— Assignment —
Can you give all the records again without altering a single character?

(Data excerpts)
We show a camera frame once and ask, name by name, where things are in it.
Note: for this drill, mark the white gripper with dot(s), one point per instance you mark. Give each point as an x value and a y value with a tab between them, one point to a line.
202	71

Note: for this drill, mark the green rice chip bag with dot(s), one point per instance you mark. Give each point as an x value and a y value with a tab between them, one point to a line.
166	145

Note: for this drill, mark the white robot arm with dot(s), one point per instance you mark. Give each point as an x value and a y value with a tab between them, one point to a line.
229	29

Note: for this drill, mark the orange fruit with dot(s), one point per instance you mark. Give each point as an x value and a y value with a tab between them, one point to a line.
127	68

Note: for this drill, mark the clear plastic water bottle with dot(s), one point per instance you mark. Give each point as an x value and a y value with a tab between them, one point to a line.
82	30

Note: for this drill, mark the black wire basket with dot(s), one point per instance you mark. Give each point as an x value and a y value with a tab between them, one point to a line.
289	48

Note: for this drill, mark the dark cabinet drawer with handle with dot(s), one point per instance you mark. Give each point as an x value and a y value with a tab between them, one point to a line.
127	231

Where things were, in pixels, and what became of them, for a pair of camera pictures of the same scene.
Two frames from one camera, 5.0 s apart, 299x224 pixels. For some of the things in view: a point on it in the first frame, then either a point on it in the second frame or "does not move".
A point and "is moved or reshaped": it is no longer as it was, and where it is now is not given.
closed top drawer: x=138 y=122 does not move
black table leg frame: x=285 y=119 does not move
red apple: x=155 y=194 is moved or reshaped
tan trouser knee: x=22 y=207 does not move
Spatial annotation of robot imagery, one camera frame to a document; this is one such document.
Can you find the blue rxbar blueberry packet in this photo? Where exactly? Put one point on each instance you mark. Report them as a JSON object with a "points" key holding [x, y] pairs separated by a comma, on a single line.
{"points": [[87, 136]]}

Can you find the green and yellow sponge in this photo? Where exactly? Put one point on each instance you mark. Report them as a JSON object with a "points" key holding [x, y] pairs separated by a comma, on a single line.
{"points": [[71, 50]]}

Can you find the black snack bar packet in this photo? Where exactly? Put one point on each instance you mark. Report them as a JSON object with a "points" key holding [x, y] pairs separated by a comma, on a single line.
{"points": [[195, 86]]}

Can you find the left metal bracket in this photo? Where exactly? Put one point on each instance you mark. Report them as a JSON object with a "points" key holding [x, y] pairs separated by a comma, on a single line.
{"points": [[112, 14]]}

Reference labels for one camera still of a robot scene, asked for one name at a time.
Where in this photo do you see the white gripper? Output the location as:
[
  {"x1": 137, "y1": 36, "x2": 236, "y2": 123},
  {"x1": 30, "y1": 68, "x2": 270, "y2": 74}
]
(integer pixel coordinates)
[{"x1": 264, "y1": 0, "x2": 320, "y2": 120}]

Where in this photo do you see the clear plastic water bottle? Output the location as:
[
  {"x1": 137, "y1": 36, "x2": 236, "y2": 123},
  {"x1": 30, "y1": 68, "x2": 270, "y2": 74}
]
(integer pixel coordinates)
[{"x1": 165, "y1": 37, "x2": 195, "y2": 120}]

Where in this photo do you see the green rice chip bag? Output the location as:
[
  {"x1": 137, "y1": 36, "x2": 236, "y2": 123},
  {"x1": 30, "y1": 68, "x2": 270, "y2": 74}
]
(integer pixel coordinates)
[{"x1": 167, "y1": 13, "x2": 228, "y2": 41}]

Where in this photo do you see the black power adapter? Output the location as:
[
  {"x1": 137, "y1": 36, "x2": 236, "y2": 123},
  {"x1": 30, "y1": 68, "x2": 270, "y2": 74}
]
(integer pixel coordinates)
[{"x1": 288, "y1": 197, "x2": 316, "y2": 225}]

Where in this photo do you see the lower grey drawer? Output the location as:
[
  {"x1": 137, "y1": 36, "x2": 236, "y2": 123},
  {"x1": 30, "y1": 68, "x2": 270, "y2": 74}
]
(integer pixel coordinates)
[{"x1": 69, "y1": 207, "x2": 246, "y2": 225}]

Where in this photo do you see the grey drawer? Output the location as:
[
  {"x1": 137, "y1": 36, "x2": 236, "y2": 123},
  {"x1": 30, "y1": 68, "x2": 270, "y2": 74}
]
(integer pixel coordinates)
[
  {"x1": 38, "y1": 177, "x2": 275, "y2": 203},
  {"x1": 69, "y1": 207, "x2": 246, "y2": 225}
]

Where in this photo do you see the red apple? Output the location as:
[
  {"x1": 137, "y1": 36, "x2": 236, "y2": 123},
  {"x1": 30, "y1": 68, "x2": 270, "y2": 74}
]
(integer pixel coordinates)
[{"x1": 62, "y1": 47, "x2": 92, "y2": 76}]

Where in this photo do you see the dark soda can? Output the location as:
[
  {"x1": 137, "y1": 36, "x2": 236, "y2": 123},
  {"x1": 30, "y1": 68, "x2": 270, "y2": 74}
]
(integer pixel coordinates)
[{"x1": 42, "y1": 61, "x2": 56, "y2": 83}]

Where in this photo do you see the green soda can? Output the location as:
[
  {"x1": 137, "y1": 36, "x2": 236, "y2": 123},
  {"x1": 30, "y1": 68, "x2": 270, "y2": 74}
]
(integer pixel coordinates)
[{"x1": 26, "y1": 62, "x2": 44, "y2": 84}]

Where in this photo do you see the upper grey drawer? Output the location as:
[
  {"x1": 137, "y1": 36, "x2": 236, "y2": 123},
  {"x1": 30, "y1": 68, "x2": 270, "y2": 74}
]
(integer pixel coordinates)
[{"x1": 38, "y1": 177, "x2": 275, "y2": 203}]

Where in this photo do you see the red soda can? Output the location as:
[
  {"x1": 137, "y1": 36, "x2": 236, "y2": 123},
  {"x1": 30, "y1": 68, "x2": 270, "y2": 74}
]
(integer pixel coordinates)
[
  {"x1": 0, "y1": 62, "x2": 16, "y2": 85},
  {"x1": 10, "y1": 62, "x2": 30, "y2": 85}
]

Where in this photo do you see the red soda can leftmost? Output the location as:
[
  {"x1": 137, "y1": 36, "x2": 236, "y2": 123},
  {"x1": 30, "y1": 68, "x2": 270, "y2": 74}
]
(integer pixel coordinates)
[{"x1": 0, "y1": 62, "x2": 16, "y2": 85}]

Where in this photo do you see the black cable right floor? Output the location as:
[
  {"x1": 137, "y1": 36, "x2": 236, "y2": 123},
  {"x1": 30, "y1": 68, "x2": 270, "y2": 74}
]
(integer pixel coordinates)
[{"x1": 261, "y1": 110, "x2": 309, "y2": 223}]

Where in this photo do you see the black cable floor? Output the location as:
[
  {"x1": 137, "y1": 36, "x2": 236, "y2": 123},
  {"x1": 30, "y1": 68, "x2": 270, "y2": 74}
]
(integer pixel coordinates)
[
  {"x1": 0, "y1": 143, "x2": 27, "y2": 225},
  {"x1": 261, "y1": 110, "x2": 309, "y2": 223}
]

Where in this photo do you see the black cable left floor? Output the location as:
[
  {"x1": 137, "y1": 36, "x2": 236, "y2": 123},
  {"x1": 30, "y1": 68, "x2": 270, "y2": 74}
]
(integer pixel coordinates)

— Final answer —
We show a camera frame once and ask, name by name, where things are in it.
Note: for this drill, mark the white gripper with dot(s), one point per instance you mark. Give each point as an x value and a y value with a tab between them, one point to a line.
202	71

Note: for this drill, mark the green rice chip bag with dot(s), one point per instance you mark. Give each point as an x value and a y value with a tab between them, one point to a line.
166	145

Note: for this drill, mark the white robot arm with dot(s), one point per instance you mark. Give each point as an x value and a y value with a tab between them, one point to a line.
229	29

Note: for this drill, mark the orange fruit with dot(s), one point per instance you mark. Give each point as an x value and a y value with a tab between them, one point to a line.
127	68

Note: for this drill, mark the clear plastic water bottle with dot(s), one point per instance you mark. Give each point as an x value and a y value with a tab between them, one point to a line.
82	30

Note: for this drill, mark the black wire basket with dot(s), one point per instance you mark. Give each point as an x value and a y value with a tab between them, one point to a line.
289	48

Note: for this drill, mark the dark cabinet drawer with handle with dot(s), one point per instance you mark. Give each point as an x value and a y value with a tab between them, one point to a line.
127	231

Where things were, in pixels, and what became of them, for a pair of camera pictures of the same scene.
Two frames from one camera, 5.0 s apart, 299x224 pixels. For some of the things in view: a point on it in the first frame, then either a point on it in the second frame or "does not move".
A point and "is moved or reshaped": it is no longer as it was, and where it is now is not given.
closed top drawer: x=138 y=122 does not move
black table leg frame: x=285 y=119 does not move
red apple: x=155 y=194 is moved or reshaped
tan trouser knee: x=22 y=207 does not move
Spatial annotation of robot imagery, one camera frame to a document; this is one such document.
Can you find the blue rxbar blueberry packet in this photo? Where exactly? Put one point on each instance you mark. Report them as a JSON object with a "points" key holding [x, y] pairs separated by a comma, on a single line.
{"points": [[87, 136]]}

Can you find the green and yellow sponge in this photo? Where exactly? Put one point on each instance you mark. Report them as a JSON object with a "points" key holding [x, y] pairs separated by a comma, on a single line.
{"points": [[71, 50]]}

Can you find the black snack bar packet in this photo? Where exactly? Put one point on each instance you mark. Report them as a JSON object with a "points" key holding [x, y] pairs separated by a comma, on a single line.
{"points": [[195, 86]]}

Can you find the left metal bracket in this photo? Where exactly? Put one point on each instance you mark. Report them as a JSON object with a "points" key holding [x, y] pairs separated by a comma, on a single line.
{"points": [[112, 14]]}

Reference labels for one camera still of a robot scene, asked for one name at a time.
Where in this photo do you see the white gripper? Output the location as:
[
  {"x1": 137, "y1": 36, "x2": 236, "y2": 123},
  {"x1": 30, "y1": 68, "x2": 270, "y2": 74}
]
(integer pixel coordinates)
[{"x1": 264, "y1": 0, "x2": 320, "y2": 120}]

Where in this photo do you see the clear plastic water bottle? Output the location as:
[
  {"x1": 137, "y1": 36, "x2": 236, "y2": 123},
  {"x1": 30, "y1": 68, "x2": 270, "y2": 74}
]
(integer pixel coordinates)
[{"x1": 165, "y1": 37, "x2": 195, "y2": 120}]

Where in this photo do you see the green rice chip bag? Output the location as:
[
  {"x1": 137, "y1": 36, "x2": 236, "y2": 123},
  {"x1": 30, "y1": 68, "x2": 270, "y2": 74}
]
(integer pixel coordinates)
[{"x1": 167, "y1": 13, "x2": 228, "y2": 41}]

Where in this photo do you see the black power adapter? Output the location as:
[
  {"x1": 137, "y1": 36, "x2": 236, "y2": 123},
  {"x1": 30, "y1": 68, "x2": 270, "y2": 74}
]
(integer pixel coordinates)
[{"x1": 288, "y1": 197, "x2": 316, "y2": 225}]

Where in this photo do you see the lower grey drawer? Output the location as:
[
  {"x1": 137, "y1": 36, "x2": 236, "y2": 123},
  {"x1": 30, "y1": 68, "x2": 270, "y2": 74}
]
(integer pixel coordinates)
[{"x1": 69, "y1": 207, "x2": 246, "y2": 225}]

Where in this photo do you see the grey drawer? Output the location as:
[
  {"x1": 137, "y1": 36, "x2": 236, "y2": 123},
  {"x1": 30, "y1": 68, "x2": 270, "y2": 74}
]
(integer pixel coordinates)
[
  {"x1": 38, "y1": 177, "x2": 275, "y2": 203},
  {"x1": 69, "y1": 207, "x2": 246, "y2": 225}
]

Where in this photo do you see the red apple? Output the location as:
[
  {"x1": 137, "y1": 36, "x2": 236, "y2": 123},
  {"x1": 30, "y1": 68, "x2": 270, "y2": 74}
]
(integer pixel coordinates)
[{"x1": 62, "y1": 47, "x2": 92, "y2": 76}]

Where in this photo do you see the dark soda can? Output the location as:
[
  {"x1": 137, "y1": 36, "x2": 236, "y2": 123},
  {"x1": 30, "y1": 68, "x2": 270, "y2": 74}
]
(integer pixel coordinates)
[{"x1": 42, "y1": 61, "x2": 56, "y2": 83}]

Where in this photo do you see the green soda can? Output the location as:
[
  {"x1": 137, "y1": 36, "x2": 236, "y2": 123},
  {"x1": 30, "y1": 68, "x2": 270, "y2": 74}
]
(integer pixel coordinates)
[{"x1": 26, "y1": 62, "x2": 44, "y2": 84}]

Where in this photo do you see the upper grey drawer? Output the location as:
[
  {"x1": 137, "y1": 36, "x2": 236, "y2": 123},
  {"x1": 30, "y1": 68, "x2": 270, "y2": 74}
]
(integer pixel coordinates)
[{"x1": 38, "y1": 177, "x2": 275, "y2": 203}]

Where in this photo do you see the red soda can? Output the location as:
[
  {"x1": 137, "y1": 36, "x2": 236, "y2": 123},
  {"x1": 30, "y1": 68, "x2": 270, "y2": 74}
]
(integer pixel coordinates)
[
  {"x1": 0, "y1": 62, "x2": 16, "y2": 85},
  {"x1": 10, "y1": 62, "x2": 30, "y2": 85}
]

Where in this photo do you see the red soda can leftmost? Output the location as:
[
  {"x1": 137, "y1": 36, "x2": 236, "y2": 123},
  {"x1": 30, "y1": 68, "x2": 270, "y2": 74}
]
(integer pixel coordinates)
[{"x1": 0, "y1": 62, "x2": 16, "y2": 85}]

Where in this photo do you see the black cable right floor? Output the location as:
[
  {"x1": 137, "y1": 36, "x2": 236, "y2": 123},
  {"x1": 30, "y1": 68, "x2": 270, "y2": 74}
]
(integer pixel coordinates)
[{"x1": 261, "y1": 110, "x2": 309, "y2": 223}]

Where in this photo do you see the black cable floor? Output the location as:
[
  {"x1": 137, "y1": 36, "x2": 236, "y2": 123},
  {"x1": 30, "y1": 68, "x2": 270, "y2": 74}
]
(integer pixel coordinates)
[
  {"x1": 0, "y1": 143, "x2": 27, "y2": 225},
  {"x1": 261, "y1": 110, "x2": 309, "y2": 223}
]

Where in this photo do you see the black cable left floor? Output the location as:
[
  {"x1": 137, "y1": 36, "x2": 236, "y2": 123},
  {"x1": 30, "y1": 68, "x2": 270, "y2": 74}
]
(integer pixel coordinates)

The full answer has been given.